Work order:
Please make sure what you return matches the listing below exactly, minus its pictures.

Collected data:
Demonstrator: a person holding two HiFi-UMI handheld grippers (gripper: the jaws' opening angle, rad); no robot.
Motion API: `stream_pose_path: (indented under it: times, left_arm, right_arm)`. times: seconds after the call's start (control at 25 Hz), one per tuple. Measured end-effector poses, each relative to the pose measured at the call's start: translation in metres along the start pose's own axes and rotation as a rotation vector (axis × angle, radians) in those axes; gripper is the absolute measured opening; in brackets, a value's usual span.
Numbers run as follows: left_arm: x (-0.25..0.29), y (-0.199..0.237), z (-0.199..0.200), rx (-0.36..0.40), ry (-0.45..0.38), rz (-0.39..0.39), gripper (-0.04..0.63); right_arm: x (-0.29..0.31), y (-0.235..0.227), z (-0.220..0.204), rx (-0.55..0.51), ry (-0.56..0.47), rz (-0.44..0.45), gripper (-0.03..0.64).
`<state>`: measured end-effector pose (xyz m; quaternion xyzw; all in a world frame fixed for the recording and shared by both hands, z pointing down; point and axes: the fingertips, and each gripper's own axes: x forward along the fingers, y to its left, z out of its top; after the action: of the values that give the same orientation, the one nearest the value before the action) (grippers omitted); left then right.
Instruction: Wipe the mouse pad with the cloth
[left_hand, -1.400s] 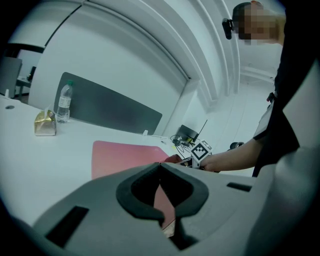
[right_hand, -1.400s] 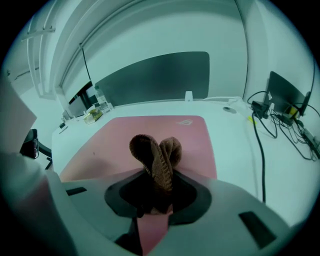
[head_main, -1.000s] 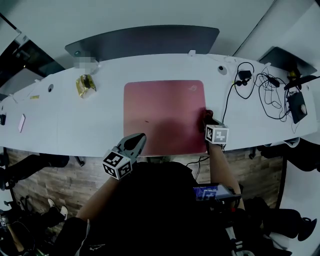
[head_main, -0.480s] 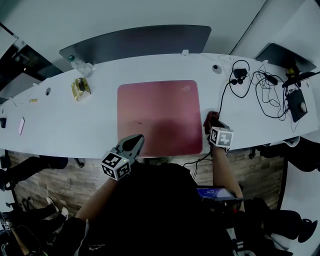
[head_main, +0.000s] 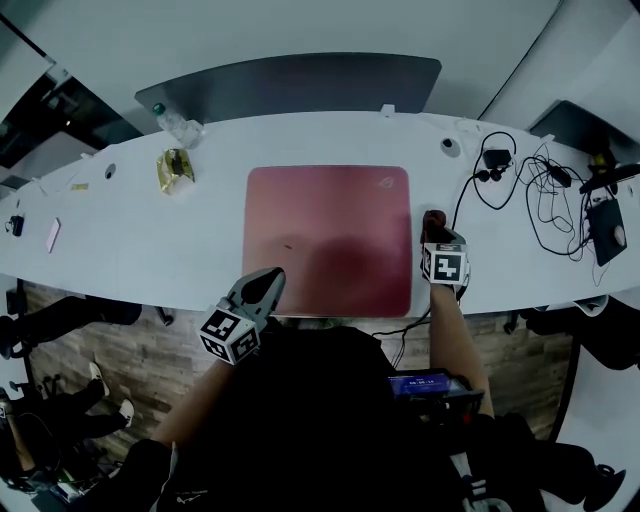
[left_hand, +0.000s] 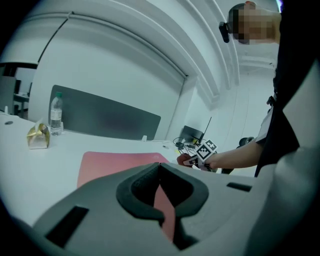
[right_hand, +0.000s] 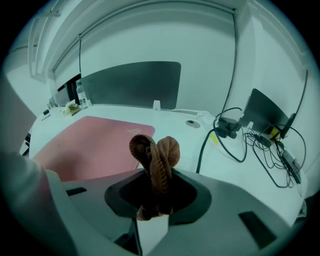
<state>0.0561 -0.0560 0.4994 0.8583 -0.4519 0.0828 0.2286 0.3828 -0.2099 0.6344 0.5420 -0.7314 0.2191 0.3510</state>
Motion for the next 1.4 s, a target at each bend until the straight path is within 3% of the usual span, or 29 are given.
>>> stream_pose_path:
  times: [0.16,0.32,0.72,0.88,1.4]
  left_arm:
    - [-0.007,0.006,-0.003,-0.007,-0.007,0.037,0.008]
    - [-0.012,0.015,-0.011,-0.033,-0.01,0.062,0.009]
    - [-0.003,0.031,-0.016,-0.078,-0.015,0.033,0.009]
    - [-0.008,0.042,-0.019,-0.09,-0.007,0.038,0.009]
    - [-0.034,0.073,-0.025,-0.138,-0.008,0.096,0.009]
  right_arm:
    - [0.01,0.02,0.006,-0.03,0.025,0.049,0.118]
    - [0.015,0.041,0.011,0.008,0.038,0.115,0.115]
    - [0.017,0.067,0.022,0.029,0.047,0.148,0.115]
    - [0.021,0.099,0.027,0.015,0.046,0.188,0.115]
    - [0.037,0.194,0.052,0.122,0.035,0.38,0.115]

Solution for this exercise:
Demonstrator: a person holding two HiFi-UMI handheld grippers (gripper: the jaws' opening angle, rad); no robot.
Motion API: `stream_pose_path: (indented under it: times, left_arm, right_arm)`. times: seconds after the call's start (control at 25 Hz), one per tuple. Measured end-effector poses, each relative to the pose measured at the call's start: translation in metres along the start pose's own axes and rotation as a rotation vector (axis × angle, radians) in those axes; gripper is the absolute measured opening; in brackets, a value's usual span.
Numbers run as follows: left_arm: x (-0.25..0.29), y (-0.199..0.237), z (-0.199..0.200), rx (-0.36..0.40), ry (-0.45..0.38), rz (-0.39..0.39), gripper (-0.04..0.63); right_arm: x (-0.29..0.31), y (-0.235..0.227), z (-0.220..0.204), rx (-0.55..0.51), ry (-0.56..0.47), rz (-0.44..0.45), gripper (-0.03..0.64).
`<state>`: measured end-effector pose (xyz m; quaternion xyzw; all in a world frame fixed for the recording and shared by both hands, z pointing down; point and axes: the fingertips, and each gripper's own axes: x forward along the fingers, y to its left, z out of its top; after the action: of the values that give the same orientation, the one nearest the value before the action) (grippers omitted); left then right.
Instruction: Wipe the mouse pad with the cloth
[left_hand, -1.400s] 
[right_hand, -1.400s] 
[head_main, -1.000s] 
[head_main, -0.480s] 
[head_main, +0.000s] 
[left_hand, +0.000s] 
[right_hand, +0.000s] 
<state>0.0561 -0.0560 0.4994 0.8583 -0.4519 0.0828 0.2286 0.3828 -0.2099 0.6344 0.5420 -0.7314 0.2191 0.3510</state>
Motion for the next 1.4 s, a target at each bend until the straight path is within 3% of the usual span, or 29 are given.
>>> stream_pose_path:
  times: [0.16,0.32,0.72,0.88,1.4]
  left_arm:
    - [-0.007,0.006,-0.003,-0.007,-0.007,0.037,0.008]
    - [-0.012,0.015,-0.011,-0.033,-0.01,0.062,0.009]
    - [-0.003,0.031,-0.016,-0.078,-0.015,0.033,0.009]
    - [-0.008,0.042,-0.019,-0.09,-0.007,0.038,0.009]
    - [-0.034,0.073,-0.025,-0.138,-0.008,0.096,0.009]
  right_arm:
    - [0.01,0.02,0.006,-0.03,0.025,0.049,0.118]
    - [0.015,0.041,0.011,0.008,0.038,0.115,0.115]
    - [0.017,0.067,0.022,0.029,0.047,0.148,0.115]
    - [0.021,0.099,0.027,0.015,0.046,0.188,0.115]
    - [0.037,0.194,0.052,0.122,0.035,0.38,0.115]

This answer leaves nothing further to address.